* **HOW TO COMPLETE THIS TASK**
Copy the records below word for word, from the first line through the line that contains "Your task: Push", and leave out any pictures.

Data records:
============
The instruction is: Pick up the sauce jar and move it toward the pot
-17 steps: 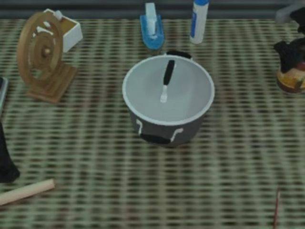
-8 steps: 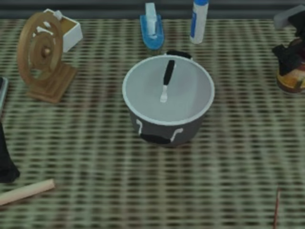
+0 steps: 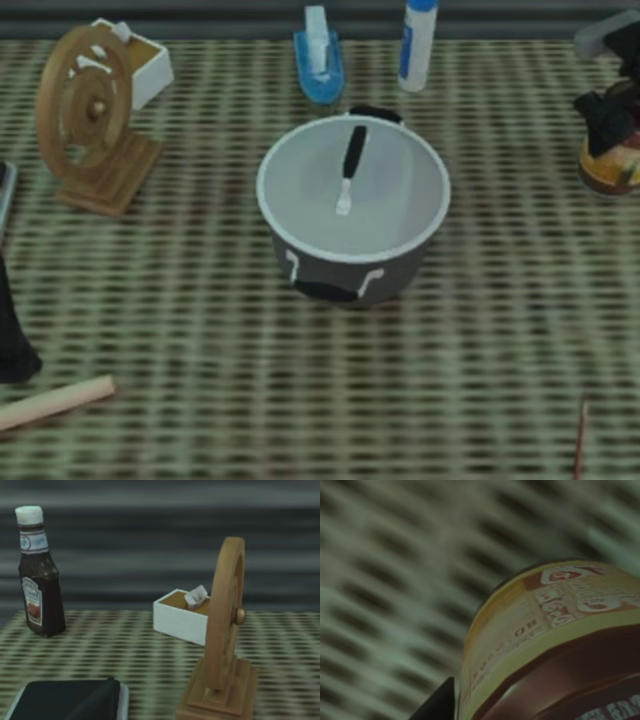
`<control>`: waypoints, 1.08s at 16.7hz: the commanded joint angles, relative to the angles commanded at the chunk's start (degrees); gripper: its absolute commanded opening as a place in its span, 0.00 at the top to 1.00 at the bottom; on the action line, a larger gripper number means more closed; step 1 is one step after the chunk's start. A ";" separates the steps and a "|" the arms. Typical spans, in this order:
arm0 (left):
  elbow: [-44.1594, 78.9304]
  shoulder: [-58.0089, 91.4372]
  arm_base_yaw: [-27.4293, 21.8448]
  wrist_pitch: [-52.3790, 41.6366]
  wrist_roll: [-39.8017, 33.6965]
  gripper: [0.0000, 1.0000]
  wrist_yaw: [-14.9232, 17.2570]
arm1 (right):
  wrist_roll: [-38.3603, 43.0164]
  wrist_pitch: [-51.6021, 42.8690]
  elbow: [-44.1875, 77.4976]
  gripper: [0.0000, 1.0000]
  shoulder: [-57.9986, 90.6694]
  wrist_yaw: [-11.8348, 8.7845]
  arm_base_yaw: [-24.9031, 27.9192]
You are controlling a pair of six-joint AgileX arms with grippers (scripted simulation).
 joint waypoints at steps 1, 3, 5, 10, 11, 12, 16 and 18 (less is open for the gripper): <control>0.00 0.00 0.00 0.00 0.00 0.00 0.00 | 0.00 0.00 0.00 0.83 0.00 0.00 0.00; 0.00 0.00 0.00 0.00 0.00 0.00 0.00 | 0.00 0.00 0.00 0.98 0.00 0.00 0.00; 0.00 0.00 0.00 0.00 0.00 0.00 0.00 | 0.00 0.00 0.00 1.00 0.00 0.00 0.00; 0.00 0.00 0.00 0.00 0.00 0.00 0.00 | 0.00 0.00 0.00 1.00 0.00 0.00 0.00; 0.00 0.00 0.00 0.00 0.00 0.00 0.00 | 0.00 0.00 0.00 1.00 0.00 0.00 0.00; 0.00 0.00 0.00 0.00 0.00 0.00 0.00 | 0.10 -0.03 0.02 1.00 0.02 -0.02 -0.22; 0.00 0.00 0.00 0.00 0.00 0.00 0.00 | 0.03 -0.24 -4.13 1.00 -4.12 -0.10 -0.02; 0.00 0.00 0.00 0.00 0.00 0.00 0.00 | 0.11 -0.54 -9.05 1.00 -9.38 -0.18 0.03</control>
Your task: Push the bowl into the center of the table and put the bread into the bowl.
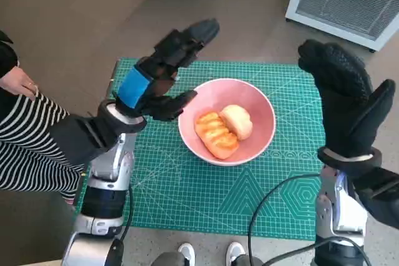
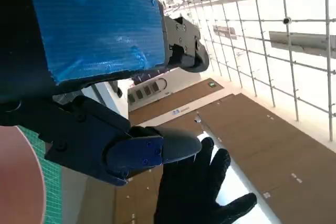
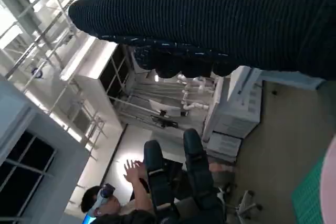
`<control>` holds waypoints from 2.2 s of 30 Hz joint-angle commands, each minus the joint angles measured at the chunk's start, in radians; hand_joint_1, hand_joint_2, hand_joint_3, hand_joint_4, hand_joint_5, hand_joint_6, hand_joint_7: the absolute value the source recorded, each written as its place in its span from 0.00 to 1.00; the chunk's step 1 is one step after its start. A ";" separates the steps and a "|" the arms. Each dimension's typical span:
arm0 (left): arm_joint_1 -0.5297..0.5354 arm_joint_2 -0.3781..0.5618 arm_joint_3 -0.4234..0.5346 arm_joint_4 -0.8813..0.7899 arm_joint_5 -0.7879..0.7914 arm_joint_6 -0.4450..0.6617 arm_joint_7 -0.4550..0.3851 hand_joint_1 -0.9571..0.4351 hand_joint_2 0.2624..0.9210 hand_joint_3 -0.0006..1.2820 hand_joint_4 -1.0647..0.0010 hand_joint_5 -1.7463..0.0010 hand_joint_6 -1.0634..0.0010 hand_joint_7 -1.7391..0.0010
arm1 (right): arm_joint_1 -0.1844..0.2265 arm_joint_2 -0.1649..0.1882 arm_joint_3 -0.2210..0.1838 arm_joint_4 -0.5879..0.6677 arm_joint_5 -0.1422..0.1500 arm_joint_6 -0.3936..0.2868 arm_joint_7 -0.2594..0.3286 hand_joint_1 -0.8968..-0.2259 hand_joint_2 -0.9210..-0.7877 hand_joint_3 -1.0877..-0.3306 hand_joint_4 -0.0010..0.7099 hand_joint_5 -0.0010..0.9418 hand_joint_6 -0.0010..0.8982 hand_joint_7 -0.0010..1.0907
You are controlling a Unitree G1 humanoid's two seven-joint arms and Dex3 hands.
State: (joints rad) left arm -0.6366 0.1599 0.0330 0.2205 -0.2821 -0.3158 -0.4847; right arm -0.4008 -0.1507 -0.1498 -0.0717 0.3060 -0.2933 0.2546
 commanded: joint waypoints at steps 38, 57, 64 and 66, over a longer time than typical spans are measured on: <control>0.031 -0.115 0.067 0.081 -0.043 -0.128 0.019 0.20 1.00 0.36 0.98 0.81 1.00 0.68 | -0.127 -0.016 0.022 0.154 -0.053 0.007 0.004 0.35 0.00 0.57 0.24 0.01 0.07 0.45; 0.032 -0.110 0.079 0.088 -0.055 -0.124 0.016 0.20 1.00 0.35 0.95 0.87 1.00 0.69 | -0.137 -0.026 0.016 0.171 -0.052 0.010 0.004 0.34 0.00 0.58 0.24 0.01 0.07 0.46; 0.031 -0.109 0.082 0.090 -0.063 -0.115 0.009 0.21 1.00 0.33 0.94 0.88 1.00 0.70 | -0.139 -0.026 0.016 0.179 -0.053 0.009 0.001 0.34 0.00 0.58 0.25 0.01 0.07 0.46; 0.031 -0.110 0.082 0.090 -0.063 -0.114 0.007 0.21 1.00 0.32 0.93 0.88 1.00 0.70 | -0.138 -0.025 0.016 0.179 -0.053 0.007 0.000 0.33 0.00 0.58 0.25 0.01 0.07 0.46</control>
State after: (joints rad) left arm -0.6121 0.0452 0.1125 0.3058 -0.3320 -0.4371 -0.4717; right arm -0.5414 -0.1728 -0.1324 0.0932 0.2681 -0.2973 0.2551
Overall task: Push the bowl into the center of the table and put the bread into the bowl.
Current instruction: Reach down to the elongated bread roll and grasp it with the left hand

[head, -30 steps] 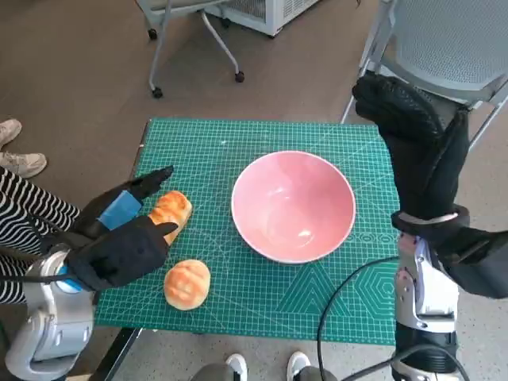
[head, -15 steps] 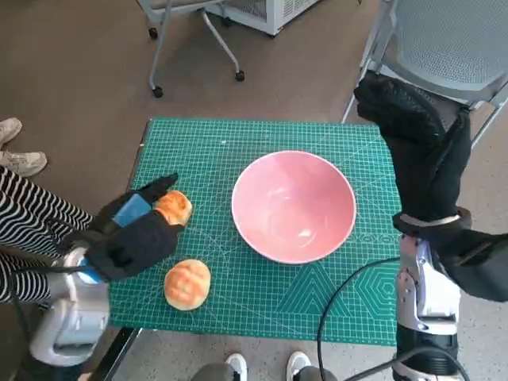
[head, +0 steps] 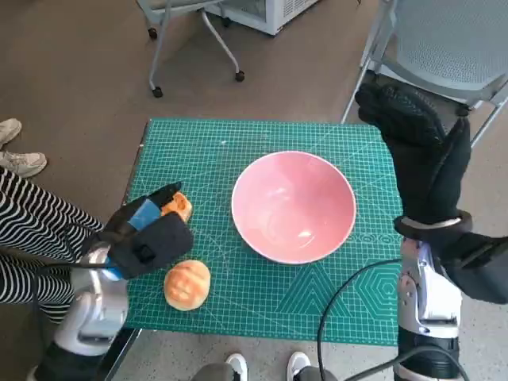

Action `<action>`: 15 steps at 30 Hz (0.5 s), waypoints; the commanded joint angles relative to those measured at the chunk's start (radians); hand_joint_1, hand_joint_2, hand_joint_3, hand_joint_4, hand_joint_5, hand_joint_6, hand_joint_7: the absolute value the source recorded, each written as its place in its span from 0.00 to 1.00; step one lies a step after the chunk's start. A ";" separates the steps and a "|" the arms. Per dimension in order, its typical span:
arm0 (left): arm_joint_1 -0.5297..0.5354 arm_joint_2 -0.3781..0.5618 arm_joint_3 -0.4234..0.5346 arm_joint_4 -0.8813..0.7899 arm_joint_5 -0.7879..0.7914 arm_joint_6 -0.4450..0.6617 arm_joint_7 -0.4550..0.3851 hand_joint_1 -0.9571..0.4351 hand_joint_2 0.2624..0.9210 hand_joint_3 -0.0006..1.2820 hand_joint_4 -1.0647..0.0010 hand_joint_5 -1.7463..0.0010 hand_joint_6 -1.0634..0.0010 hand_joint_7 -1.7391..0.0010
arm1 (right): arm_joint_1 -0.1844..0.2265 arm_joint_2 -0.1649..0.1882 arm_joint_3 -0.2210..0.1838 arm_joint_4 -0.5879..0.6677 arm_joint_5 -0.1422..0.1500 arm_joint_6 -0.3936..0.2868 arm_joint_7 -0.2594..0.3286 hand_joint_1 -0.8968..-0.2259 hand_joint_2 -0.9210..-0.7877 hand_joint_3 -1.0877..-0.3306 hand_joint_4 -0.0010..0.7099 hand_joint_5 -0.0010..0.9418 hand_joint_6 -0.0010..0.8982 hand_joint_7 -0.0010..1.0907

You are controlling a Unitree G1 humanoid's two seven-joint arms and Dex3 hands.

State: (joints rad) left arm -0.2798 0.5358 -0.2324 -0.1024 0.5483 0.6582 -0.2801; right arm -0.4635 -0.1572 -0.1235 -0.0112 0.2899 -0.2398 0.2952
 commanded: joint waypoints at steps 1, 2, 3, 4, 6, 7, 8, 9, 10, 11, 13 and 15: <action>-0.026 -0.015 -0.005 0.064 0.020 -0.014 0.033 0.39 1.00 0.03 0.53 0.95 0.64 0.98 | 0.026 -0.010 -0.005 -0.003 -0.001 0.020 0.003 0.33 0.00 0.63 0.30 0.00 0.09 0.52; -0.028 -0.017 -0.005 0.075 0.021 -0.017 0.040 0.41 0.99 0.02 0.50 0.95 0.61 0.97 | 0.028 -0.010 -0.005 -0.003 0.000 0.020 0.003 0.33 0.00 0.63 0.30 0.00 0.09 0.52; -0.030 -0.020 -0.005 0.088 0.022 -0.020 0.048 0.42 0.99 0.02 0.49 0.94 0.60 0.97 | 0.028 -0.009 -0.006 -0.003 0.001 0.021 0.004 0.33 0.00 0.63 0.30 0.00 0.10 0.52; -0.031 -0.022 -0.006 0.096 0.023 -0.023 0.054 0.44 0.99 0.01 0.45 0.93 0.57 0.96 | 0.029 -0.009 -0.006 -0.003 0.002 0.021 0.004 0.33 0.00 0.64 0.30 0.00 0.10 0.52; -0.034 -0.025 -0.006 0.118 0.022 -0.034 0.068 0.47 0.98 0.01 0.39 0.91 0.52 0.95 | 0.030 -0.009 -0.006 -0.003 0.002 0.021 0.005 0.33 0.00 0.64 0.29 0.00 0.10 0.52; -0.034 -0.027 -0.004 0.130 0.020 -0.044 0.076 0.49 0.98 0.01 0.35 0.90 0.50 0.94 | 0.031 -0.008 -0.007 -0.004 0.003 0.021 0.005 0.33 0.00 0.64 0.29 0.00 0.10 0.52; -0.034 -0.028 -0.004 0.139 0.019 -0.051 0.083 0.51 0.97 0.01 0.34 0.85 0.48 0.94 | 0.031 -0.008 -0.007 -0.004 0.003 0.021 0.005 0.33 0.00 0.64 0.29 0.00 0.10 0.52; -0.034 -0.029 -0.001 0.153 0.015 -0.064 0.091 0.53 0.97 0.01 0.35 0.73 0.45 0.93 | 0.032 -0.008 -0.007 -0.004 0.004 0.022 0.006 0.33 0.00 0.64 0.29 0.00 0.10 0.52; -0.034 -0.030 0.001 0.163 0.012 -0.075 0.098 0.68 0.98 0.03 0.36 0.57 0.40 0.92 | 0.032 -0.008 -0.007 -0.005 0.004 0.022 0.006 0.33 0.00 0.64 0.29 0.00 0.10 0.52; -0.035 -0.030 0.006 0.179 0.006 -0.092 0.107 0.74 0.98 0.04 0.36 0.51 0.39 0.92 | 0.032 -0.008 -0.007 -0.005 0.006 0.023 0.007 0.33 0.00 0.64 0.29 0.00 0.10 0.52; -0.035 -0.031 0.013 0.205 -0.004 -0.123 0.123 0.86 0.99 0.05 0.36 0.38 0.32 0.90 | 0.033 -0.008 -0.007 -0.006 0.009 0.023 0.009 0.33 0.00 0.64 0.29 0.00 0.10 0.51; -0.034 -0.031 0.021 0.228 -0.013 -0.155 0.137 0.78 0.99 0.06 0.38 0.34 0.36 0.61 | 0.033 -0.006 -0.007 -0.007 0.011 0.024 0.010 0.33 0.00 0.64 0.29 0.00 0.10 0.51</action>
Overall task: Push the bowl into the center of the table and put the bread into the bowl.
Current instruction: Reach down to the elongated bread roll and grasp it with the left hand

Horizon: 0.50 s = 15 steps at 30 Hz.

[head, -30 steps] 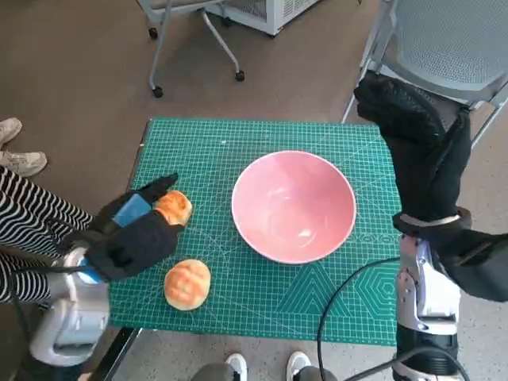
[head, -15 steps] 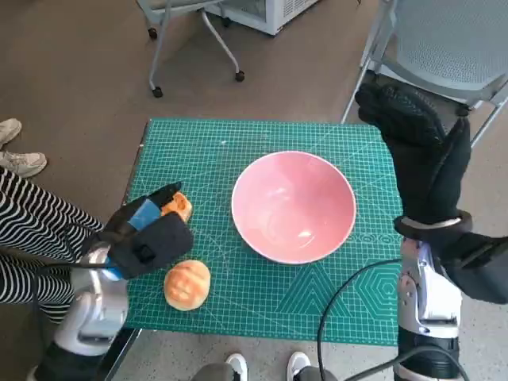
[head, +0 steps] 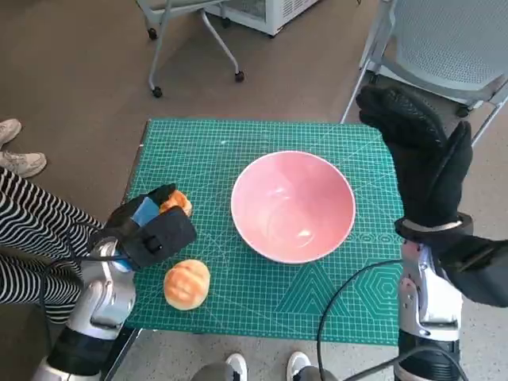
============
* **WRITTEN RESPONSE**
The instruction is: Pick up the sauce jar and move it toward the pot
-17 steps: 
-8 steps: 
+0 steps: 
`<control>`: waypoints, 1.08s at 16.7hz: the commanded joint angles, relative to the angles commanded at the chunk's start (degrees); gripper: its absolute commanded opening as a place in its span, 0.00 at the top to 1.00 at the bottom; on the action line, a larger gripper number means more closed; step 1 is one step after the chunk's start. A ";" separates the steps and a "|" the arms. Typical spans, in this order:
arm0 (left):
  elbow: [-44.1594, 78.9304]
  shoulder: [-58.0089, 91.4372]
  arm_base_yaw: [-27.4293, 21.8448]
  wrist_pitch: [-52.3790, 41.6366]
  wrist_roll: [-39.8017, 33.6965]
  gripper: [0.0000, 1.0000]
  wrist_yaw: [-14.9232, 17.2570]
arm1 (right):
  wrist_roll: [-38.3603, 43.0164]
  wrist_pitch: [-51.6021, 42.8690]
  elbow: [-44.1875, 77.4976]
  gripper: [0.0000, 1.0000]
  shoulder: [-57.9986, 90.6694]
  wrist_yaw: [-11.8348, 8.7845]
  arm_base_yaw: [-24.9031, 27.9192]
You are controlling a pair of six-joint AgileX arms with grippers (scripted simulation).
 joint waypoints at steps 1, 3, 5, 10, 11, 12, 16 and 18 (less is open for the gripper): <control>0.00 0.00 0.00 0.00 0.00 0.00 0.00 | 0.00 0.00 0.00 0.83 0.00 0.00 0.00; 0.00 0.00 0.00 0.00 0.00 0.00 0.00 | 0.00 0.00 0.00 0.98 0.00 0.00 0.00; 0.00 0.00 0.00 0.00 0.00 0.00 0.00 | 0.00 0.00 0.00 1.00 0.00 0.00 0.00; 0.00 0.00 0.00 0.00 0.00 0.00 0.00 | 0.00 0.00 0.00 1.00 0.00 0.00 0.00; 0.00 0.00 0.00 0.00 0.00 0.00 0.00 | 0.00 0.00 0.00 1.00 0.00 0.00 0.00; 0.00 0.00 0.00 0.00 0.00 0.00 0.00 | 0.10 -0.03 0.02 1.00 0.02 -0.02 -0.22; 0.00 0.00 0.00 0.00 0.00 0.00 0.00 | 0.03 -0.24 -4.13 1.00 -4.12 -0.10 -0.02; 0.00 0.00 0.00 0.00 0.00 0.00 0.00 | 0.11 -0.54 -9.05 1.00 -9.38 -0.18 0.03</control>
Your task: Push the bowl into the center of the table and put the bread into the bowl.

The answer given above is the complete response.